DATASET RECORDS:
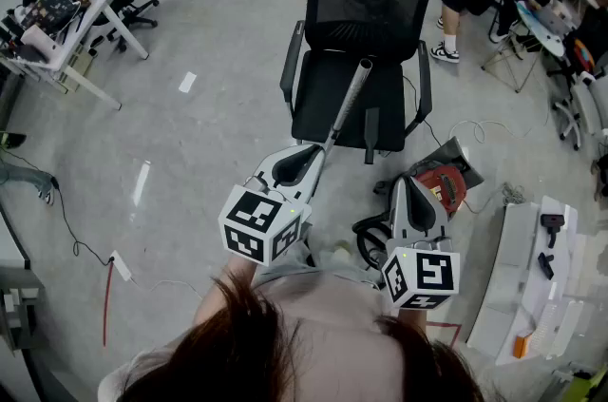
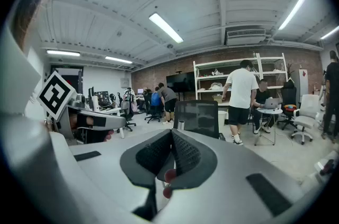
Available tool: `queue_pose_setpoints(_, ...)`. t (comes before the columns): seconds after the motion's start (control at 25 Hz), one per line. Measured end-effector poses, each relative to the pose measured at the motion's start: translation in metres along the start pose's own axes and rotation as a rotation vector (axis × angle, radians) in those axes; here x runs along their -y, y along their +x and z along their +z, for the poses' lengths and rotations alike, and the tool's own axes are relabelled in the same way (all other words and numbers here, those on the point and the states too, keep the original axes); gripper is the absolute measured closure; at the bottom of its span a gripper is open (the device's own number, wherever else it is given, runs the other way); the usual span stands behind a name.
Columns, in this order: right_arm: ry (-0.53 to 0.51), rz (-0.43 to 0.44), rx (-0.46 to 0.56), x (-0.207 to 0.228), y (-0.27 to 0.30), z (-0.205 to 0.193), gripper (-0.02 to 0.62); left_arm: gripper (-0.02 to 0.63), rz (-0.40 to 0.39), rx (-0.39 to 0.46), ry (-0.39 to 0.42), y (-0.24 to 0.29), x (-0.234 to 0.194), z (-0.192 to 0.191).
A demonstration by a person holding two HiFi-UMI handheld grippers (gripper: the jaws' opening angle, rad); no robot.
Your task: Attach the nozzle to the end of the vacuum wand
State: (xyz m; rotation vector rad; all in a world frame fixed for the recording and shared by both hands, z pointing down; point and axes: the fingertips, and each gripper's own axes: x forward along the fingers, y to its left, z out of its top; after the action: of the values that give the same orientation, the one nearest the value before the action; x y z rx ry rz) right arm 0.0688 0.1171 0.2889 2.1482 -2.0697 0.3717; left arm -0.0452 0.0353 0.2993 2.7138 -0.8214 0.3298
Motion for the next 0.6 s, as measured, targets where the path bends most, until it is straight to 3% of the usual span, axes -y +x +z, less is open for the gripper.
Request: queue_pose_setpoints(0.6,0.039,-0.054,-0.028,-0.017,0.026,-0.002,0.571,0.580,-0.039,-0.030,0.006,0.004,-0.032,-0.002)
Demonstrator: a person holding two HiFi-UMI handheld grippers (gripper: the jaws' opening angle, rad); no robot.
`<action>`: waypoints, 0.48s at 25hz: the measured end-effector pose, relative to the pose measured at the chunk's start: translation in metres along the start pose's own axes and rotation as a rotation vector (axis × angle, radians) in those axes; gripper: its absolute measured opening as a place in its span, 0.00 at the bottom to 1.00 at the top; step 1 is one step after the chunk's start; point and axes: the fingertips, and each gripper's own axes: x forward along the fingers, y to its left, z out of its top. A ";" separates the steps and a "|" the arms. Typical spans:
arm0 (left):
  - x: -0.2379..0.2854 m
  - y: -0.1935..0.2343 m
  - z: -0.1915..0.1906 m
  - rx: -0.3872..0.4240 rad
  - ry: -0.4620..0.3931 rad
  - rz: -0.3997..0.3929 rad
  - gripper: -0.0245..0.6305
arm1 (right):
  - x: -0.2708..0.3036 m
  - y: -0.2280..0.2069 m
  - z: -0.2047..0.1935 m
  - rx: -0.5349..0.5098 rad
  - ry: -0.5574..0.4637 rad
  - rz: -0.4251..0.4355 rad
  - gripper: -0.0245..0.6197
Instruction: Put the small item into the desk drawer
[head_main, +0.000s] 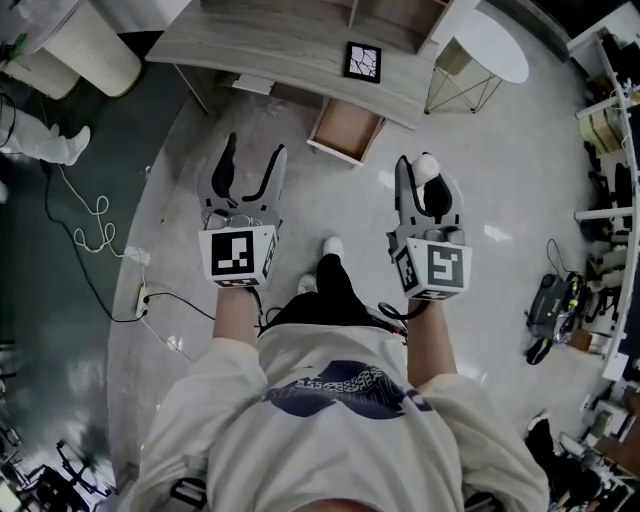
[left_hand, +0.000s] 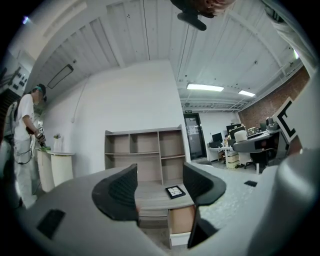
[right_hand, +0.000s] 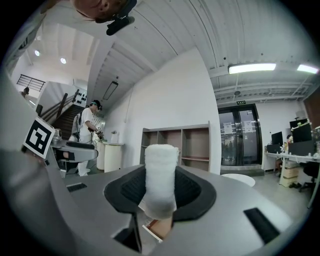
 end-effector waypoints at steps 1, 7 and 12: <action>0.002 0.001 -0.003 0.000 0.005 0.004 0.44 | 0.004 -0.002 -0.003 0.004 0.004 0.002 0.24; 0.026 0.018 -0.007 0.015 0.015 0.041 0.44 | 0.039 -0.012 -0.013 0.019 0.007 0.015 0.24; 0.068 0.022 -0.005 0.022 0.008 0.051 0.45 | 0.074 -0.034 -0.017 -0.014 0.012 0.021 0.24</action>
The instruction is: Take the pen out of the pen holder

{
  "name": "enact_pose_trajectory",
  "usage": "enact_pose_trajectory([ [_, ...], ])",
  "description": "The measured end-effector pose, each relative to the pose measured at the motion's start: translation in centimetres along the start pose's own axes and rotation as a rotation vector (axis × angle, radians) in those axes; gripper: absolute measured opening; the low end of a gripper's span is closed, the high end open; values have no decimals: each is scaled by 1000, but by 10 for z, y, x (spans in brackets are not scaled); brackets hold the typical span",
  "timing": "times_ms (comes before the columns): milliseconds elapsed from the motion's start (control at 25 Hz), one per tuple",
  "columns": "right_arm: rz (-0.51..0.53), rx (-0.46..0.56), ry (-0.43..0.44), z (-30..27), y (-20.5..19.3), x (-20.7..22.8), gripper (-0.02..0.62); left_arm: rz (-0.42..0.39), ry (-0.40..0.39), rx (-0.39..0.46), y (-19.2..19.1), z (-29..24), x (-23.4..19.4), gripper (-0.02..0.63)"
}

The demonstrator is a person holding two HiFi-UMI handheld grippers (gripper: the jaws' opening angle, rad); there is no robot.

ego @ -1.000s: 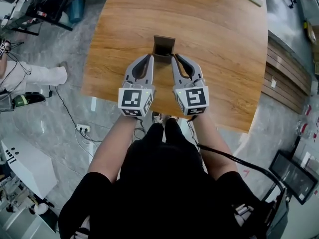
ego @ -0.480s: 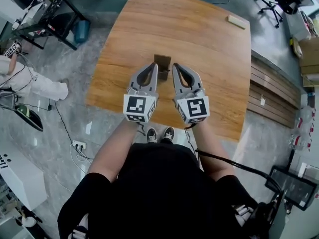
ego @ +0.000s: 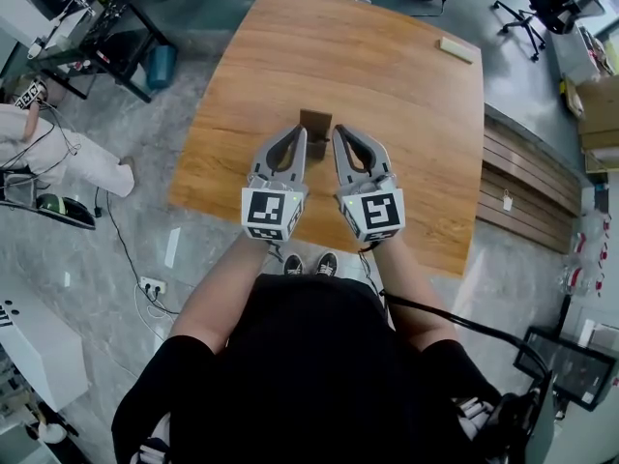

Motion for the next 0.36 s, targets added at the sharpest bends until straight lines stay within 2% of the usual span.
enact_pose_trajectory([
  [360, 14, 11, 5, -8, 5, 2, 14, -10, -7, 9, 7, -7, -5, 0],
])
Point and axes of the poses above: the fingertips, and each gripper's own axes: z backward along the fingers, x to its right, y out of its top, the point moved 9 cm from there along z, backward along the fingers, and after that the axes turned 11 degrees about x, right-handed, at the moved point
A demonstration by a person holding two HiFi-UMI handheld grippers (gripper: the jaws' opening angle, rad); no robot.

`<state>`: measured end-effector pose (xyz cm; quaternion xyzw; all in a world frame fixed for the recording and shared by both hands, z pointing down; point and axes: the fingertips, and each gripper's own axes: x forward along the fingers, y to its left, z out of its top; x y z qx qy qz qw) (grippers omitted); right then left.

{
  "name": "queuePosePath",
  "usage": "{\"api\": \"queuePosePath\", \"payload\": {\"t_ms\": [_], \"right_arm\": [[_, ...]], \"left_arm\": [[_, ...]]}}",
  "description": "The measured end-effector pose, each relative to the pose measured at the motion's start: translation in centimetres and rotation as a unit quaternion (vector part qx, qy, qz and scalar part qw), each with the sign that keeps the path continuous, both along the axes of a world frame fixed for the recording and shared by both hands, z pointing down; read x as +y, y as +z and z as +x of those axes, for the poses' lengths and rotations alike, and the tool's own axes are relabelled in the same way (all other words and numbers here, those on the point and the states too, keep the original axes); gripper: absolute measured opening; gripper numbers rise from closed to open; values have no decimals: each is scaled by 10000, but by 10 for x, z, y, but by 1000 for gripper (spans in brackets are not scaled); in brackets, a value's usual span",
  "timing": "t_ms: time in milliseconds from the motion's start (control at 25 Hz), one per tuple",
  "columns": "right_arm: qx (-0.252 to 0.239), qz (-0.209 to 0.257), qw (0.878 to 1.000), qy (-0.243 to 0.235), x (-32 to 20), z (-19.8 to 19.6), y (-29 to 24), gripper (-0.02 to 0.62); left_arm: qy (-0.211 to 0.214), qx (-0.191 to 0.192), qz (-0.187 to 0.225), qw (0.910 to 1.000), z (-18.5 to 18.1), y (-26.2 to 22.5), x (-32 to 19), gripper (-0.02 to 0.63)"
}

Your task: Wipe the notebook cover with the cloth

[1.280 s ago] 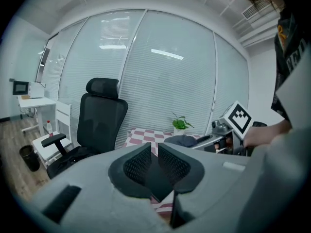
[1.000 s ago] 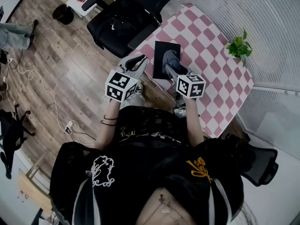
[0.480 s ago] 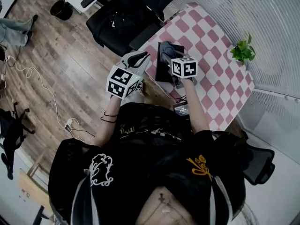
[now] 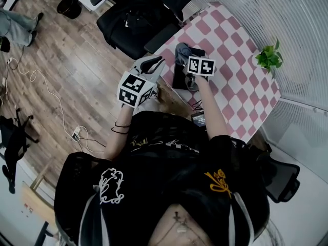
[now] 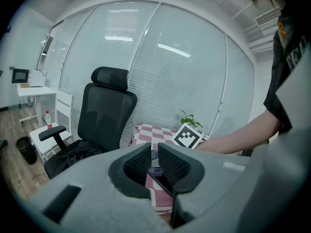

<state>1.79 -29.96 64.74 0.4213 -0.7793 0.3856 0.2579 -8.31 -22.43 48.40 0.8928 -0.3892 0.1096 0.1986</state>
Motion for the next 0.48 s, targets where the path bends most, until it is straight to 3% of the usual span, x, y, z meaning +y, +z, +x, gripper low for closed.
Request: {"api": "queuePosePath", "payload": {"t_ms": [480], "right_arm": [[249, 184, 9989, -362, 36, 5, 2, 133]], "left_arm": [[-41, -30, 78, 10000, 16, -6, 8, 38]]}}
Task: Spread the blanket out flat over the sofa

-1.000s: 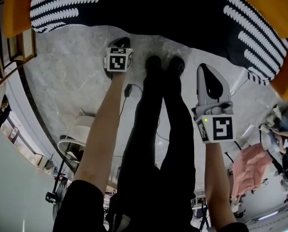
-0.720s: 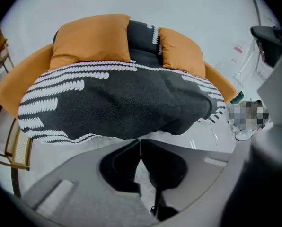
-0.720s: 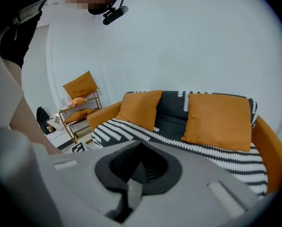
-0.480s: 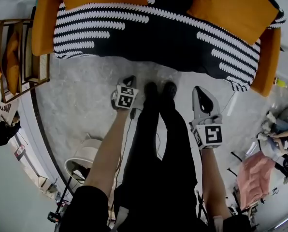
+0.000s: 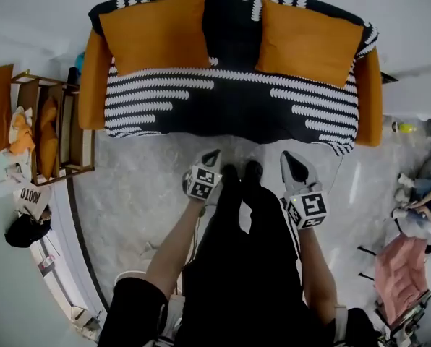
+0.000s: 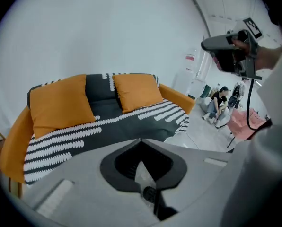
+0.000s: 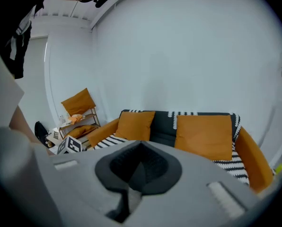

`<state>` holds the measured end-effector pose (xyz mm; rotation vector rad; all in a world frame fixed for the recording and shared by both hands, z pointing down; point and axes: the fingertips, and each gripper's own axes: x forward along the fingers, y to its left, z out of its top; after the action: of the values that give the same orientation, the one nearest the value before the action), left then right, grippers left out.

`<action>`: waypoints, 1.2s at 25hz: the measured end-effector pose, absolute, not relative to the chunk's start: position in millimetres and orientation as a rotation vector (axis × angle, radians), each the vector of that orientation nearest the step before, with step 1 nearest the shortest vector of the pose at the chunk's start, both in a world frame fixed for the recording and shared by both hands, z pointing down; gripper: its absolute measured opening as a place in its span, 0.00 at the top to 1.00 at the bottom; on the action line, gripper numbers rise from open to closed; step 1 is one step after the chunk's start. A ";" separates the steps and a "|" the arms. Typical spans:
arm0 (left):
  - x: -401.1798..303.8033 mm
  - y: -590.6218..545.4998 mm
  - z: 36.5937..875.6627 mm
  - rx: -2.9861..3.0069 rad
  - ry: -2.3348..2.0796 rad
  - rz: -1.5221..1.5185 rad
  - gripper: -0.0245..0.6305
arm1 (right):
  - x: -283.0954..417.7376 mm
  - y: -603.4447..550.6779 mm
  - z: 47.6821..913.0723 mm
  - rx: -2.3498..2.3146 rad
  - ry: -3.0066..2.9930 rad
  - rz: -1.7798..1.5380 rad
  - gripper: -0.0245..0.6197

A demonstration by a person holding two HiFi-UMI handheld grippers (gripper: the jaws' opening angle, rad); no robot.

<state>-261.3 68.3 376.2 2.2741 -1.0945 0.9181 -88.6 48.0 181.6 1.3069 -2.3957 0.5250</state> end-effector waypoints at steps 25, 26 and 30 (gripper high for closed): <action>-207.4 36.9 44.1 2.634 -1.129 0.226 0.95 | -88.8 49.6 15.9 1.446 -2.684 0.378 0.96; -205.3 36.2 36.4 2.641 -1.128 0.208 0.95 | -88.2 49.3 13.3 1.446 -2.688 0.386 0.96; -195.9 32.4 11.8 2.673 -1.116 0.160 0.95 | -88.4 46.8 2.4 1.424 -2.723 0.416 0.96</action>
<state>-195.9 32.4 11.8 2.6732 -1.1162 0.1605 -88.4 46.8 2.4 1.4235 -2.7235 0.4159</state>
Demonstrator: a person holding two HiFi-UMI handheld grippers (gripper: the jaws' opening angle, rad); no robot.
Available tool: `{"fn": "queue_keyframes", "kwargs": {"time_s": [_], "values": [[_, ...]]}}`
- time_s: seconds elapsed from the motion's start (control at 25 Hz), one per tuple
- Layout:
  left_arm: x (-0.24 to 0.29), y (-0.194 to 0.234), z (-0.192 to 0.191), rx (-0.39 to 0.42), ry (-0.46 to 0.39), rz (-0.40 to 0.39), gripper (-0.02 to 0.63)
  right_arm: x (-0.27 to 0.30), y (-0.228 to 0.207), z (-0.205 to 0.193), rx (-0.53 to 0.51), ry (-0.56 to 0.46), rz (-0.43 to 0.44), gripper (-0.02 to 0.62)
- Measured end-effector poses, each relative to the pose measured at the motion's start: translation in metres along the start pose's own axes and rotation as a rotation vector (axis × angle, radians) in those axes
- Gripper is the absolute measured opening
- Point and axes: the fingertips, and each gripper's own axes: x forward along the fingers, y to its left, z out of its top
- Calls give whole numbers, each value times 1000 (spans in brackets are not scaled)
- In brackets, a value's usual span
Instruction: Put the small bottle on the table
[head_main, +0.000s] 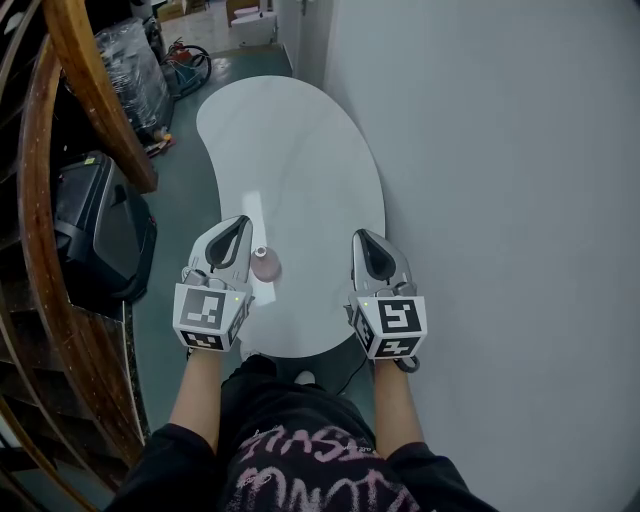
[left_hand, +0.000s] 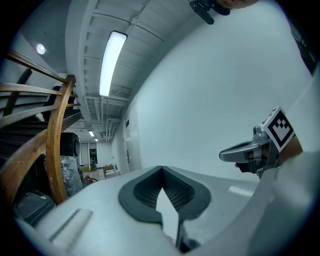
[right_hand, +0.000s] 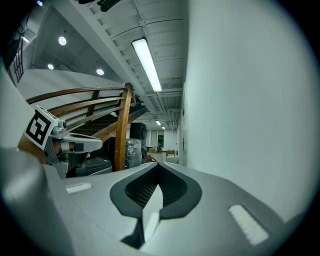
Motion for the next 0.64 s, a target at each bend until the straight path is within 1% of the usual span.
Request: {"fn": "queue_keyframes", "kwargs": {"time_s": [0.2, 0.64], "values": [[2, 2, -5, 0, 8, 12, 0, 3, -1, -2, 1, -3, 1, 11], [3, 3, -3, 6, 6, 16, 0, 6, -5, 3, -7, -10, -3, 11]]}}
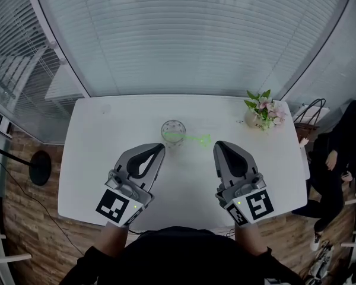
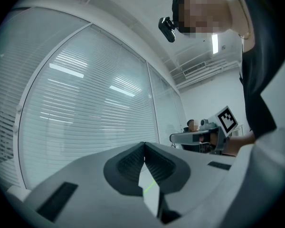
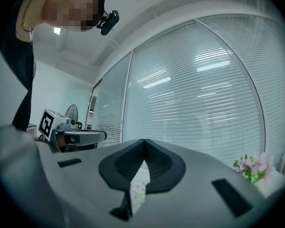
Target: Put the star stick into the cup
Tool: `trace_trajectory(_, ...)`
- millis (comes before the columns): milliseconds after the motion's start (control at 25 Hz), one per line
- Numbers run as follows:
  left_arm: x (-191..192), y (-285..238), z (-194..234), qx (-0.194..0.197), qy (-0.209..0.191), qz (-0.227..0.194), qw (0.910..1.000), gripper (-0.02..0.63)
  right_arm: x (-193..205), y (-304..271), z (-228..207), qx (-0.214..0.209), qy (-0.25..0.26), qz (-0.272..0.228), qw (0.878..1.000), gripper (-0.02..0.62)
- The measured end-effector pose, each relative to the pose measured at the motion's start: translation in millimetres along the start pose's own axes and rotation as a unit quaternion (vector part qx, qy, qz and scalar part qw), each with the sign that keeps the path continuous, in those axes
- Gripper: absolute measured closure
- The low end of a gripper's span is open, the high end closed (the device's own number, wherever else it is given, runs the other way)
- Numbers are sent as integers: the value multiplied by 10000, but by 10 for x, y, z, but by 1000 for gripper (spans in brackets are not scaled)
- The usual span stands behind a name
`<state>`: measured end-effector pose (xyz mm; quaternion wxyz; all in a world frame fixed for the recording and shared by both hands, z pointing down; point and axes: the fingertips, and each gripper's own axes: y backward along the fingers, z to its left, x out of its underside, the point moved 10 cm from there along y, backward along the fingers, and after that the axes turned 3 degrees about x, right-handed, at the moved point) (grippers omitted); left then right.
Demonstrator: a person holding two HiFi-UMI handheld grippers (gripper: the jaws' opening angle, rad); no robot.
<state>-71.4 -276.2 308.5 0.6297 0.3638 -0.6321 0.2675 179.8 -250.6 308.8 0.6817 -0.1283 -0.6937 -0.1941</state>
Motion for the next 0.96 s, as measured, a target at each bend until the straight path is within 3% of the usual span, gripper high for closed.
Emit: trace_trajectory(960, -8, 42, 46, -63, -11, -61, 10000, 592, 1, -50, 64, -79, 68, -55, 9999, 592)
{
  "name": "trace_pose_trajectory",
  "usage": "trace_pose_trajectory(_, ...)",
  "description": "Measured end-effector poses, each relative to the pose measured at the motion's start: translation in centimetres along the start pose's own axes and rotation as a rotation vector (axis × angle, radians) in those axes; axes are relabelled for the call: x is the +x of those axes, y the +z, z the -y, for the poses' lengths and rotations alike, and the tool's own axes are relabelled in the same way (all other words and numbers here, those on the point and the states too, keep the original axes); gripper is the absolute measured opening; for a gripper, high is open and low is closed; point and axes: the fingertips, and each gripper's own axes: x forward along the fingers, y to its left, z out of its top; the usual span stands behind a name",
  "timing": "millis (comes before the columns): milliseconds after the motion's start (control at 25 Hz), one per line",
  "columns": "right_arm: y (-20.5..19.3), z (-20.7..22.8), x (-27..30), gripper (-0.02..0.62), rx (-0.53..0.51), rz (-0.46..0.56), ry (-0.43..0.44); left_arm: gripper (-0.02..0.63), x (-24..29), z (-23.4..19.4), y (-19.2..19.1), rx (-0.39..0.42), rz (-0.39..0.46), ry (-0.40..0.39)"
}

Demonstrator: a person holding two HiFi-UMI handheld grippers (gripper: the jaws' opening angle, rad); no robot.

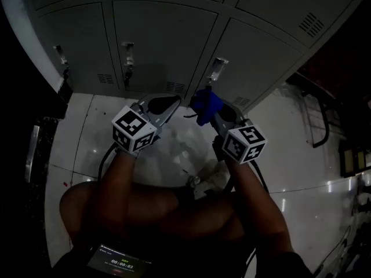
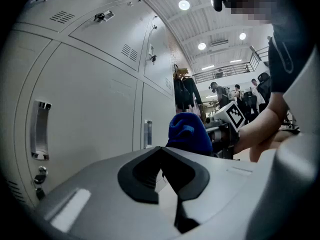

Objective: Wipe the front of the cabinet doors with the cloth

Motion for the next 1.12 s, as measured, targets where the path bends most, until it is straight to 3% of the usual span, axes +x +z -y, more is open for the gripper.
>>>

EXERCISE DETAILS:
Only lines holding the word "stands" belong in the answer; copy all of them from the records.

REPLY TO THE TASK:
Available tool: `queue_pose_setpoints(_, ...)`. t (comes before the columns): seconds after the motion's start (control at 25 Hz), one per line. Measured end-effector poses, each relative to the pose measured at the motion's start: translation in metres along the start pose's own axes and rotation as a rotation vector (axis × angle, radians) in those axes; here x runs along their -y, y along their +x and z along their +z, for the poses' lengths and rotations alike, and the tool's own axes are relabelled in the same way (all other words and numbers here, those on the point and the states too, keep the original axes); gripper is the absolute measured closure; at the bottom of its span a gripper is open (the device's own number, wherever else it is given, runs the other way); the usual span stands behind a name.
- The usual span stands behind a name
  "description": "Measured end-effector poses, each relative to the pose measured at the motion's start: translation in centimetres along the start pose's own axes and rotation as a rotation vector (axis × angle, radians) in those axes; axes are relabelled for the call: x is the +x of those axes, y the +z, z the -y, for the poses' lengths and rotations alike, and the tool's own axes are relabelled in the same way (all other words and numbers here, those on the point and the states too, keep the original axes); gripper is the absolute measured opening; for a gripper, high is open and low is closed; point and axes: the fingertips, and each gripper's own axes: x forward along the fingers, y to its left, z out of its top; the usual span stands behind a name",

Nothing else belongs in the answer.